|
46 Festival de Cine de Nueva York/Cortesía
Jia Zhangke es una de las voces más interesantes y provocativas de su generación.
|
Naief Yehya
Nueva York, Estados Unidos
Si hay un tema distintivo en la presente edición del festival de cine del Lincoln Center es la confrontación y convivencia del cine de ficción y el documental, en particular lo que resalta de buena parte de la selección son las propuestas narrativas que entretejen, funden y confunden visiones de la realidad, al grado de violar fronteras tradicionales entre la imaginación y la historia.
El director chino Jia Zhangke se ha consolidado como una de las voces más interesantes y provocativas de su generación. En cierta forma, el autor de Carterista (1997), Placeres desconocidos (2002), El mundo (2004) y Naturaleza muerta (2006), entre otras, se ha convertido en el cronista de un tiempo de transformación, de la destrucción de un mundo y el surgimiento de una nueva sociedad.
Tuvimos la oportunidad de conversar con Jia Zhangke tras la presentación de su más reciente filme Ciudad 24 (2008).
¿Qué lo llevó a hacer esta película?
La razón por la que quise hacer este filme fue para reflexionar en torno a la experiencia de pasar de una economía planeada por el estado a una economía de mercado, y sobre el impacto que esto tuvo en la vida de los trabajadores. Inicialmente decidí realizar un documental, por lo que comencé a entrevistar a unas 130 personas, pero entre más entrevistas hacía más me daba cuenta de que necesitaba un elemento de ficción para poder contar esas historias y reflexionar acerca de esa era. De esa manera conceptualicé esta estructura en la que recurro a personajes de ficción para moverme entre la realidad y la fantasía.
Es una mezcla muy poco usual. ¿Con que dificultades se encontró?
La decisión más difícil fue utilizar actores para interpretar ¿personajes reales¿, y usar el mismo formato empleado en las entrevistas-retratos que realicé primero. Esa fue la decisión más importante que tomé, y lo hice así, porque concibo la historia de esa manera, como una mezcla de realidad e imaginación, y al usar estos dos tipos distintos de formatos quiero dejar implícita mi visión. El componente de ficción es fundamental porque es la única manera en que puedo contar en un par de horas las historias de las 130 personas entrevistadas, sin estos personajes ficticios no me sería posible presentar toda esa información. Por ejemplo, el personaje que interpreta Joan Chen es un concentrado que reúne todas las historias que escuché de las mujeres de mediana edad que hablaron conmigo.
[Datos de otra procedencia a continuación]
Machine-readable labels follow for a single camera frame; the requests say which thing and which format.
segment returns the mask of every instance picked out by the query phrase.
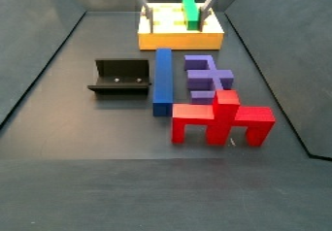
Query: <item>red block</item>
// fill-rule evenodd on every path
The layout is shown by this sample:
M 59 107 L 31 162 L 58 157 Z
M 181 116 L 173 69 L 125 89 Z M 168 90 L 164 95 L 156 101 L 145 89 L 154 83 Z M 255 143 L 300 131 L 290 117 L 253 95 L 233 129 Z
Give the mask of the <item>red block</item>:
M 240 106 L 235 90 L 217 90 L 211 106 L 175 104 L 173 106 L 173 143 L 185 141 L 188 124 L 207 125 L 207 142 L 224 145 L 233 126 L 245 126 L 247 140 L 251 146 L 260 146 L 271 132 L 275 117 L 268 107 Z

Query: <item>toy block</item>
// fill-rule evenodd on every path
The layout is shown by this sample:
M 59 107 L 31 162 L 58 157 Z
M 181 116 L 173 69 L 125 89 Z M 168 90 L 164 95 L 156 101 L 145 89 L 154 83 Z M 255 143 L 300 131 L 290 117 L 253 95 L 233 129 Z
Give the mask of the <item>toy block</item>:
M 157 50 L 219 50 L 224 41 L 224 28 L 216 14 L 204 21 L 204 28 L 188 30 L 183 3 L 149 3 L 153 8 L 153 33 L 150 33 L 149 19 L 141 15 L 138 30 L 140 49 Z
M 212 105 L 213 104 L 215 91 L 193 91 L 191 93 L 191 103 Z
M 208 70 L 209 55 L 185 55 L 185 70 Z
M 212 55 L 187 55 L 185 70 L 188 75 L 187 88 L 204 91 L 203 94 L 191 94 L 191 103 L 212 104 L 215 91 L 232 88 L 232 70 L 219 70 Z
M 153 103 L 153 116 L 172 116 L 172 103 Z
M 240 107 L 233 125 L 247 126 L 247 141 L 253 147 L 259 147 L 275 125 L 275 116 L 268 107 Z
M 260 146 L 275 124 L 268 107 L 240 106 L 235 90 L 217 89 L 211 105 L 176 104 L 173 107 L 173 143 L 185 141 L 188 124 L 207 125 L 207 143 L 224 145 L 233 126 L 245 126 L 249 146 Z
M 220 79 L 224 89 L 232 89 L 232 86 L 233 86 L 232 70 L 217 70 L 216 78 Z
M 188 124 L 208 125 L 215 119 L 213 108 L 207 105 L 175 104 L 173 105 L 173 127 L 172 141 L 185 141 L 185 129 Z
M 187 87 L 189 90 L 211 91 L 213 87 L 212 84 L 213 84 L 212 82 L 188 82 Z
M 153 115 L 172 116 L 173 102 L 172 50 L 158 49 L 154 68 Z
M 199 9 L 195 0 L 183 0 L 187 30 L 199 30 Z

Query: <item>black holder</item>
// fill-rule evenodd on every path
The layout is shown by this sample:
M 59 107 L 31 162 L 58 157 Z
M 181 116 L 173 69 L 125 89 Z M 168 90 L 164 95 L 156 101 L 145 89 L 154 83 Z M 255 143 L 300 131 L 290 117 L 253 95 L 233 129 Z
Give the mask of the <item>black holder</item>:
M 149 91 L 149 61 L 146 59 L 98 59 L 100 78 L 89 89 L 97 93 L 142 93 Z

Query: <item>purple block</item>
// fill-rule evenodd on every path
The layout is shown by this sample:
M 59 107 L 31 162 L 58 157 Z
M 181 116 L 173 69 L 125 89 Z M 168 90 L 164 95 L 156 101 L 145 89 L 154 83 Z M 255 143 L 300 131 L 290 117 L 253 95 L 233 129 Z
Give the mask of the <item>purple block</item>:
M 185 70 L 209 69 L 208 58 L 211 55 L 185 55 Z
M 193 91 L 191 93 L 191 103 L 192 104 L 213 104 L 216 91 Z
M 233 72 L 232 70 L 220 70 L 217 72 L 219 78 L 221 79 L 224 89 L 232 89 L 233 85 Z
M 215 90 L 213 84 L 211 82 L 204 82 L 204 83 L 187 83 L 187 88 L 189 90 Z
M 187 87 L 192 92 L 192 104 L 212 104 L 216 89 L 232 89 L 232 70 L 219 70 L 212 55 L 187 55 Z

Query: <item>yellow block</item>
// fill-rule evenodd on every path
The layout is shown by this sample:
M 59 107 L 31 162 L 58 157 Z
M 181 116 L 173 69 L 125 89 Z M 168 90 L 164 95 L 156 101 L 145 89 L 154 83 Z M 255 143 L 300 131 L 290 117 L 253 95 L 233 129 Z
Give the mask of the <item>yellow block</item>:
M 188 31 L 183 3 L 149 3 L 153 8 L 153 33 L 149 32 L 149 20 L 141 16 L 141 50 L 170 48 L 173 50 L 219 50 L 224 41 L 224 28 L 213 10 L 204 21 L 203 32 Z

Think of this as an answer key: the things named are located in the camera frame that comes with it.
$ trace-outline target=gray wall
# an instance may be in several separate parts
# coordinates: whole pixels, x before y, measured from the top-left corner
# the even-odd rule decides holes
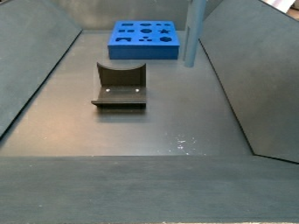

Incorporé esas experiencias en sus palabras. Para mí, como mencioné, la historia es una mezcla de realidad e imaginación, hay un gran número de novelas sobre la historia de China en las cuales se usa esta estructura ficticia para contar algo y crear un sentido de la historia.
¿Qué tan difícil fue que la gente participara y quisiera hablar acerca de sus experiencias?
Al principio fue un problema muy difícil porque la gente no quería hablar frente a la cámara. Primero pensamos que era porque les intimidaba la cámara, pero después nos dimos cuenta de que se trataba de una reacción de modestia. Se sentían inquietos por haber sido elegidos para expresarse al respecto de algo tan inmenso como la fábrica y se preguntaban: ¿y por qué yo, si soy tan sólo una persona ordinaria? No podemos olvidar que la mayoría de los chinos hasta hace poco vivían en una sociedad colectiva en la que el concepto de individuo y el individualismo eran bastante ajenos, el hombre era concebido como parte de una enorme máquina. Entonces les expliqué a los trabajadores que lo que me interesaba era precisamente documentar sus historias individuales, sus memorias y sus vidas en la fábrica. Cuando entendieron cual era mi objetivo, comencé a tener mejores resultados.
¿Cuál fue la razón para integrar poesía en su película?
En el proceso de edición me di cuenta que lo que quería era incorporar una variedad de elementos para componer un complejo mosaico de memorias. Además, el enfoque del filme es la lengua y por tanto me pareció natural recurrir a la poesía. Así mismo eché mano de ¿retratos¿ inmóviles de los trabajadores, así como de la música. Con todo esto trato de hacer más completas las evocación de la memoria. Aquí, como en mi película Plataforma (2000), utilizo la música para dar un sentido de la era. Aparte de que los cambios en la música también reflejan como la sociedad china va abriéndose al exterior.
¿Cuánto tiempo tardó en realizar este proyecto?
En total tardé más de dos años en hacer, hice unas diez visitas a la fábrica, y en la filmación habré pasado un año.